Heightened by our hockey success at Amsterdam, our ambitions for Indian sport know no bounds just then. We visualized our cricketers playing at the Oval, at Lord’s ….

In his paper, Batting for the flag: cricket, television and globalization in India, Nalin Mehta of the La Trobe University explains how the popularity of cricket in India is not the product of some

peculiar Indian affiliation for the game, but inextricably linked with the expansion of Indian television and a confluence of other factors: the creation of a large middle class, economic reforms, the politics of identity, the birth of the satellite television industry and broader trends in globalization.

Indeed it should surprise an objective observer that cricket is this popular in India. Simple economics do not encourage the playing of the sport. Considerable investments are required to start even a simple game, although as with many other things Indians have adapted the game to their environment.
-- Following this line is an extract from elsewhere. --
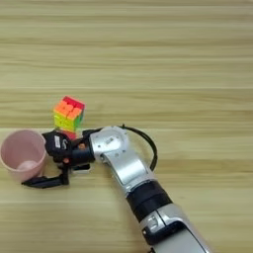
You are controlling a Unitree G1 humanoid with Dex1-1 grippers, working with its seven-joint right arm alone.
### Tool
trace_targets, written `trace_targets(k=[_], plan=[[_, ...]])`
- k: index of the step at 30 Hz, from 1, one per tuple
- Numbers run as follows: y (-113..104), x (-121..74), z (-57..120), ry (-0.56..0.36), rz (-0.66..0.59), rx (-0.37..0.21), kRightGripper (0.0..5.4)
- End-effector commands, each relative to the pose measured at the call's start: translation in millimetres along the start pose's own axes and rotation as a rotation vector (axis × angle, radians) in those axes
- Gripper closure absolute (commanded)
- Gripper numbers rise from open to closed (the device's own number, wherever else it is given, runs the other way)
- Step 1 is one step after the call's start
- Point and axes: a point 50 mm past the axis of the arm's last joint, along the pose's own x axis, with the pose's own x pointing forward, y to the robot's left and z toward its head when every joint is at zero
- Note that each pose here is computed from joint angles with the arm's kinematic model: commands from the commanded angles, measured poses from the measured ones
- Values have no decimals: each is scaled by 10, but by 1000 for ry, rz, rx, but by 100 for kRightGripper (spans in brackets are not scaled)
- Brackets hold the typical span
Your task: Move the objects on the table
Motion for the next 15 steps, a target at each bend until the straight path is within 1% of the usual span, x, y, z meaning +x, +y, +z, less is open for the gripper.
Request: trace_targets(k=[1, 6, 9, 15], plan=[[-247, -118, 396, -84, -83, -125, 124], [-330, -283, 568, -130, -146, -154, 124], [-401, -437, 665, -149, -206, -175, 124], [-543, -779, 738, -156, -337, -183, 124]])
Cricket has becoming an almost inextricable part of urban, middle-class India’s identity. Expatriates now run extensive cricket leagues even in America, where the game is almost unheard of. It has become part of the consumption triangle of middle India along with Bollywood and Western pop culture. It remains a fact that India’s successes even in a relatively (in global terms) non-popular sport like cricket, have been few and far between, with the team having losing records against most competitors even though its population dwarfs that of any other cricket playing country. So why is middle India hooked to cricket ?

Mehta argues that,

in a land divided at multifarious levels by factors such as language, caste and custom, the unrelenting drive to construct and capture a national market for maximizing profits has led television producers and advertisers to turn to cricket as the lowest common denominator.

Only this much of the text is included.